Предки его, может быть, приняли бы нас великолепнее, но едва ли более ласковый привет могли они сделать нам. В самом деле, в своем владении, Роланд казался другим человеком. Его угловатость, отталкивавшая тех, кто не понимал её, исчезала. Он казался менее горд, потому именно, что он и его гордость, на этой земле, были в ладу между собой. Как любезно протянул он правую руку свою моей матери, не подражая неуместной развязности современных рыцарей, как осторожно и внимательно провел он ее через репейники, кусты и камни, к низкой двери над сводом, где высокого роста слуга, в котором не трудно было узнать старого солдата, в ливрее, сообразной без сомнения с цветами его герба (чулки его были красные), стоял, выпрямившись, как часовой. Когда мы вошли в залу, она смотрела так весело, что мы были поражены удивлением. В ней был большой камин и, хотя было лето, в камине горел огонь! Но это ни мало не казалось лишним, потому что в зале не было потолка, а окна были так малы и узки, и устроены так высоко и глубоко, что можно было подумать, что мы вошли в подземелье. И все-таки эта комната имела вид, веселый и приятный, в особенности благодаря огню, частью же пестрым обоям с одной стороны, а с другой, соломенной рогожке, утвержденной вдоль нижней части стен, и меблировке, свидетельствовавшей о живописном вкусе дяди. Когда мы нагляделись и насмотрелись вдоволь на залу, дядя повел нас не по одной из тех широких лестниц, какие видите вы в нынешних домах, а по маленькой, каменной, винтообразной, – показывать комнаты, назначенные для его гостей. Была, во первых, узкая комната, которую он назвал кабинетом моего отца, по истине устроенная для философа, ревнующего отрешиться от мира; нужно было влезть на лестницу, чтоб выглянуть в окно, и тогда зрение человека, даже не близорукого, не могло обнять, ничего более небольшего отверстия в стене, которое представляло взору одно небо Кумберланда, и изредка на нем летевшую ворону. Но отец – я кажется, уже сказал это прежде, – не заботился о картинах природы, и с удовольствием смотрел на келью, назначенную для него.

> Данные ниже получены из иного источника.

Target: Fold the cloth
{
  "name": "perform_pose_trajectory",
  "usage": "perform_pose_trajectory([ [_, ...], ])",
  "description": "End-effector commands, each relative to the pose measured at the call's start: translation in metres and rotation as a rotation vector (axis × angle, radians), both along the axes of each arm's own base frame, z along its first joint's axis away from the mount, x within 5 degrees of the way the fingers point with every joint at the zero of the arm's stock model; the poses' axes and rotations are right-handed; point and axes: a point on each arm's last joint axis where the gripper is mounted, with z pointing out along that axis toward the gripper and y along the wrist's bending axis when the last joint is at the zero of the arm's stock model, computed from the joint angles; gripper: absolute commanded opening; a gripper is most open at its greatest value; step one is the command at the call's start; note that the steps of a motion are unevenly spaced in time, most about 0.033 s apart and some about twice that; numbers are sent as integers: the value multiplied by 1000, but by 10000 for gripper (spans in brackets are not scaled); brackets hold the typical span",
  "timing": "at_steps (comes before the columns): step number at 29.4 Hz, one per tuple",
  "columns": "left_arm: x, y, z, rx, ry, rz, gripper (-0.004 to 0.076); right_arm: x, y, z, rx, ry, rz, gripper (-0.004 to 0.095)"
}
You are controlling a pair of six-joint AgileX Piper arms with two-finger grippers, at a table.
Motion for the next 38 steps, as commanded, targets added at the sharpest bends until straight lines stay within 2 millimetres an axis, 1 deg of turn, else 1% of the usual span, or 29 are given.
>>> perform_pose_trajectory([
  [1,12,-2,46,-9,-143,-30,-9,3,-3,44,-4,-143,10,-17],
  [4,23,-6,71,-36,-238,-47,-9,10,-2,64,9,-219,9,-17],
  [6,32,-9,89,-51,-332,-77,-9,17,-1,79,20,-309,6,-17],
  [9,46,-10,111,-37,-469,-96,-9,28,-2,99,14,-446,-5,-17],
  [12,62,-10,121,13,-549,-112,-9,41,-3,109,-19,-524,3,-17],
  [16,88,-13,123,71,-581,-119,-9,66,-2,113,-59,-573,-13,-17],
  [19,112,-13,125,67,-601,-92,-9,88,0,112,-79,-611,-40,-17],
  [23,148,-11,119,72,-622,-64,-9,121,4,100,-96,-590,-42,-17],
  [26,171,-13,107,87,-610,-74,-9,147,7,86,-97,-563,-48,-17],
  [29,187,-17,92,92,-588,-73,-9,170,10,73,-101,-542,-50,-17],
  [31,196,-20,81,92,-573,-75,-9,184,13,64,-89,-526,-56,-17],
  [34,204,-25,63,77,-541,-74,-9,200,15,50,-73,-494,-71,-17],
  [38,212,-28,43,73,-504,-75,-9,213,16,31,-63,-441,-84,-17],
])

– Можно, когда хотите, прибить полки для ваших книг – сказал дядя, потирая руки.

– Доброе бы дело! – отвечал отец – они так долго находились в лежачем положении, и им верно было бы приятно порасправиться, бедняжкам. Любезный Роланд, эта комната назначена для книг, так кругла она и глубока. Я буду здесь, как Истина в колодце.

– А вот комната для вас, сестрица, прямо из этой – сказал дядя, отворяя небольшую дверь в прекрасную комнату, с низким окном и железным балконом, – а рядом, спальня. Что касается до вас, Пизистрать, я боюсь, чтобы не пришлось вам покуда поместиться по солдатски. Но не бойтесь: в день или в два мы устроим все это достойно полководца вашего славного имени; он был великий полководец, Пизистрат I, не правда ли?

– Говорят, – отвечал отец, – не люблю я его.

– Здесь вы можете говорить все, что хотите! – отвечал Роланд весело, и повел меня вверх по лестницам, продолжая извиняться передо мной, так что я думал, что мне придется жить в тюрьме или в конуре. Подозрения мои мало рассеялись, когда я увидел, что мы выходили из башни и шли по направлению к тому, что казалось мне кучей одних развалин, на правой стороне двора. Но я был приятно поражен, найдя посреди этих развалин комнату с просторным окном, откуда был вид на всю местность, и построенную непосредственно над клочком земли, обработанным на подобие сада. Убранство было хорошо, хоть и просто, стены и полы – покрыты рогожками, и, не взирая на необходимость переходить весь двор, для сообщения с домом и лишение в современном удобстве, называемом сонеткой, я рассчел, что ничего лучше не мог желать я.

– Да это удивительная комната, любезный дядюшка! Поверьте, что здесь был будуар прежних дам де-Какстон, мир праху их!

– Нет – сказал дядя важно. – Я думаю, что это была комната капеллана, потому что правее от вас была домашняя церковь: раньше была церковь в самой башне; редко встретите вы настоящий укрепленный замок без домашней церкви, колодца и залы. Я могу показать вам часть крыши первой: последние целы; колодец прелюбопытен, он вырыт в стене в одном из углов залы. При Карле I, наш предок опустил туда в ведре своего единственного сына, во время осады замка бунтовщиками. Я не говорю вам, что сам старик не спрятался от этой сволочи: не тот был человек. Сын остался жив, сделался расточителем и держал в колодце вино. Он пропил не один из отцовских акров.